Top of Task inputs
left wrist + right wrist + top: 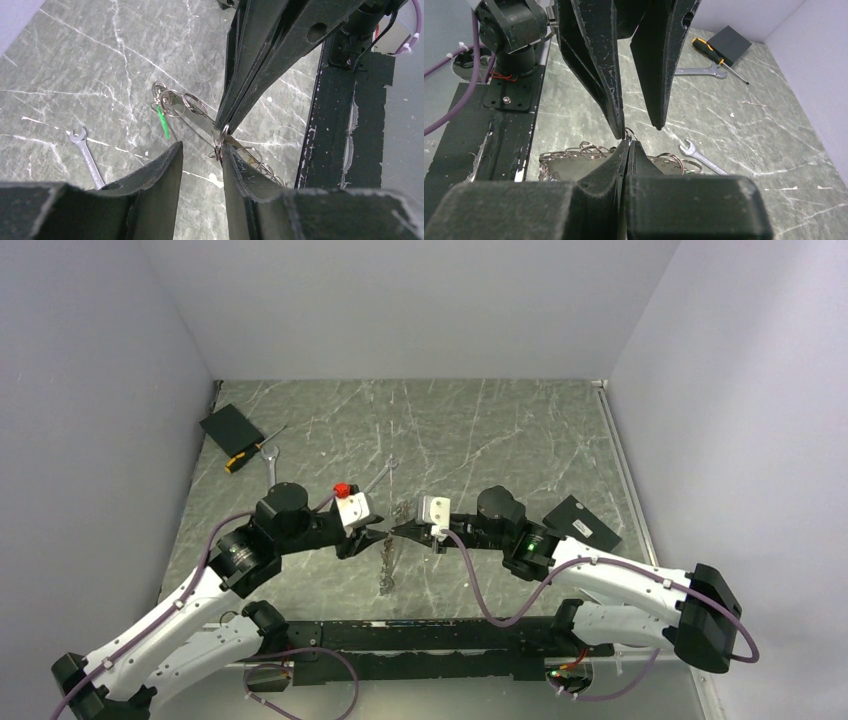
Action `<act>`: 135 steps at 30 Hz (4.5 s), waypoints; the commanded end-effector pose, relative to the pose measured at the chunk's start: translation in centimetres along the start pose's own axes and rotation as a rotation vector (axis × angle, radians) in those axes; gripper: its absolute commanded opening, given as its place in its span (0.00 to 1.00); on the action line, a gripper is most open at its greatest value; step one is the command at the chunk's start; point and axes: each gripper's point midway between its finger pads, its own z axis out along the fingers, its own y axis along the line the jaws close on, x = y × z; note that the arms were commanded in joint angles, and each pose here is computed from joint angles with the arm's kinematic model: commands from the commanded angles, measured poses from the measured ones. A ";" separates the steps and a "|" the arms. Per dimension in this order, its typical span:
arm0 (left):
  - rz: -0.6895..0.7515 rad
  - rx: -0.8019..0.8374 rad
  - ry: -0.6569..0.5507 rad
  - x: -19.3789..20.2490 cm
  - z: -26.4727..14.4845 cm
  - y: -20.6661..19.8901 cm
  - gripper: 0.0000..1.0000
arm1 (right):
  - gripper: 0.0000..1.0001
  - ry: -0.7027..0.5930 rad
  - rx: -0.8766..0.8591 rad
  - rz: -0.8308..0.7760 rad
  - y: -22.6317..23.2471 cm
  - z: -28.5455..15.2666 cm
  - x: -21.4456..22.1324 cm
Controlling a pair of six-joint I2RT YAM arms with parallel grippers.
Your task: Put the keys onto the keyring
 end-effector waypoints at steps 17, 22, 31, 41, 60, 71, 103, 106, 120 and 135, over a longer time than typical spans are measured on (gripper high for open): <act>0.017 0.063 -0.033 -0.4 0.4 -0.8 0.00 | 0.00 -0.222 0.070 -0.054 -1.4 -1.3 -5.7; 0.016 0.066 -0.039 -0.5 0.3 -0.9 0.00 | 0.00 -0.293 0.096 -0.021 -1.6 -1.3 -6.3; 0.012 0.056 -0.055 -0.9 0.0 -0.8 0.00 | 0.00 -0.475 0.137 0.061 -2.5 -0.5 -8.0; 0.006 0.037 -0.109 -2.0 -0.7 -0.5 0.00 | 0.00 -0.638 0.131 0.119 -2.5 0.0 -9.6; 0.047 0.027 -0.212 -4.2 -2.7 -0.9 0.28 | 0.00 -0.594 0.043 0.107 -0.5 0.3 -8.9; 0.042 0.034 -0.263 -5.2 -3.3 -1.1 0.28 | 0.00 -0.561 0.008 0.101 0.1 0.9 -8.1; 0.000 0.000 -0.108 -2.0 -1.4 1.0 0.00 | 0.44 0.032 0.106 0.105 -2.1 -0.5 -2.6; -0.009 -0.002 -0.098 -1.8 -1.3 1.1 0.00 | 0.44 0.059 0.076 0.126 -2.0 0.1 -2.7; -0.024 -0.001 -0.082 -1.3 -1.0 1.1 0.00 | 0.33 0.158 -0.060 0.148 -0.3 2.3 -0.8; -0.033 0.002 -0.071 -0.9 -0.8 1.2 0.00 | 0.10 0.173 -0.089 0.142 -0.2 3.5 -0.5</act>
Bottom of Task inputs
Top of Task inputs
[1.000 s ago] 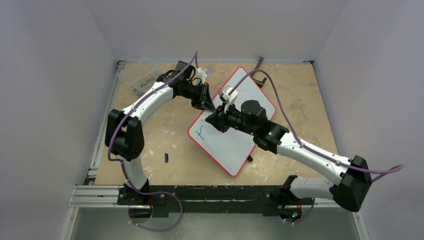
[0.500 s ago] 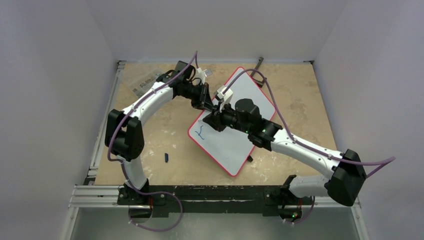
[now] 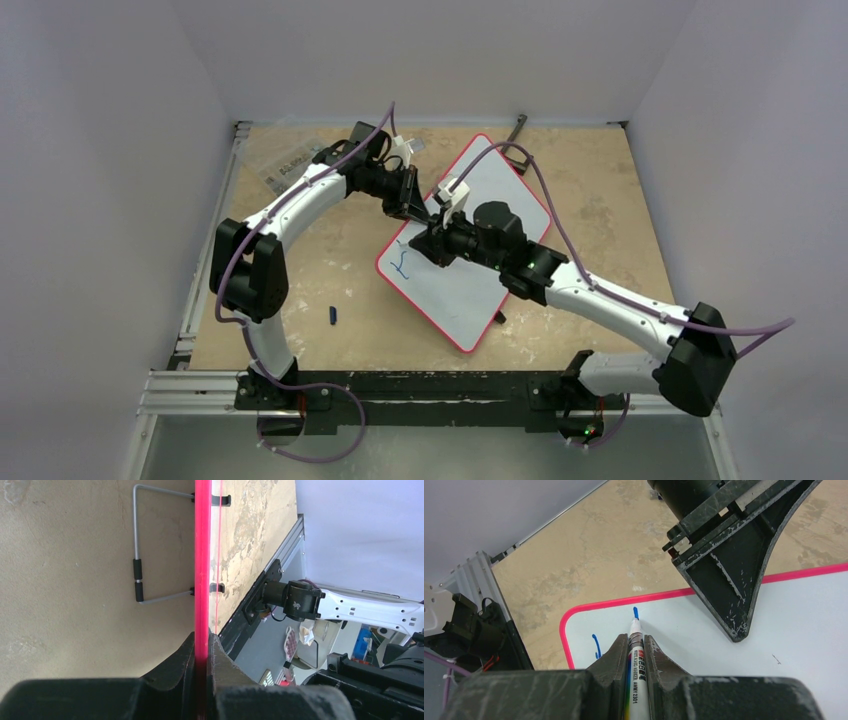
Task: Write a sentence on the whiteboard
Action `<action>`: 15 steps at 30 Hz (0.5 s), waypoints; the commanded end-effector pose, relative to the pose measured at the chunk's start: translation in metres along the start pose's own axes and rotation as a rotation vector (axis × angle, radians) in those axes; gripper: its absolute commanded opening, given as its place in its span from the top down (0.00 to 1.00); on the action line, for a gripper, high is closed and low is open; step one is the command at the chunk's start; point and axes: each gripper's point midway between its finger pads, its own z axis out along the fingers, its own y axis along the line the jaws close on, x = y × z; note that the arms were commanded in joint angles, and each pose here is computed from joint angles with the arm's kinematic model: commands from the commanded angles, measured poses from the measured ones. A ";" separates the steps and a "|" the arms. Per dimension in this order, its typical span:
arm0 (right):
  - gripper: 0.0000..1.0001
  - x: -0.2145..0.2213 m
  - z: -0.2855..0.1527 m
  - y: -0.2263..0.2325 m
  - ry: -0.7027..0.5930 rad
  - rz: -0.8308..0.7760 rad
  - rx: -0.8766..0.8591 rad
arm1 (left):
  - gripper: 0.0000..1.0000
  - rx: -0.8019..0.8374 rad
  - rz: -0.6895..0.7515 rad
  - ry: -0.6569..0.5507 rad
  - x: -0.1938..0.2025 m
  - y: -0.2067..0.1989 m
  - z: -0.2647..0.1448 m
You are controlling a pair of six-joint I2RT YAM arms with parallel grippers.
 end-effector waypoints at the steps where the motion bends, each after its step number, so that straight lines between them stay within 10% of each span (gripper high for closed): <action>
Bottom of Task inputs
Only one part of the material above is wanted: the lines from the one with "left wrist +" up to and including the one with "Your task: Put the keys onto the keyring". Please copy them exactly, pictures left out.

• **Solution for this task**
left wrist + right wrist + top: 
Action `<act>`: 135 steps at 30 Hz (4.5 s), waypoints; the commanded end-effector pose, relative to the pose measured at the chunk's start: translation in centimetres along the start pose's own axes and rotation as a rotation vector (axis × angle, radians) in those axes; gripper: its absolute commanded opening, given as its place in its span (0.00 to 1.00); on the action line, a gripper is most open at its greatest value; step one is the command at the chunk's start; point and axes: each gripper's point midway between its finger pads, its own z axis out along the fingers, its own y axis along the line the jaws close on, x = y × z; note that the arms were commanded in joint angles, and each pose here is computed from joint angles with the arm's kinematic model: commands from the commanded angles, measured poses from the measured ones. A ";" separates the steps and a "|" the arms. Per dimension in this order, its typical span:
arm0 (left):
  - rz: -0.6895..0.7515 rad
  - rx: -0.8019..0.8374 rad
  - ry: -0.6569..0.5507 rad
  - x: -19.3789..20.2490 cm
  - z: -26.4727..14.4845 cm
  - y: -20.6661..19.8901 cm
  - gripper: 0.0000..1.0000
arm1 (right):
  - gripper: 0.0000..1.0001
  - ry: -0.7027..0.5930 rad
  - rx: -0.8766..0.8591 rad
  - rz: -0.8308..0.7760 rad
  - y: -22.6317..23.2471 cm
  - z: -28.5455..15.2666 cm
  - x: -21.4456..22.1324 cm
Controlling a pair of six-joint I2RT YAM arms with parallel grippers.
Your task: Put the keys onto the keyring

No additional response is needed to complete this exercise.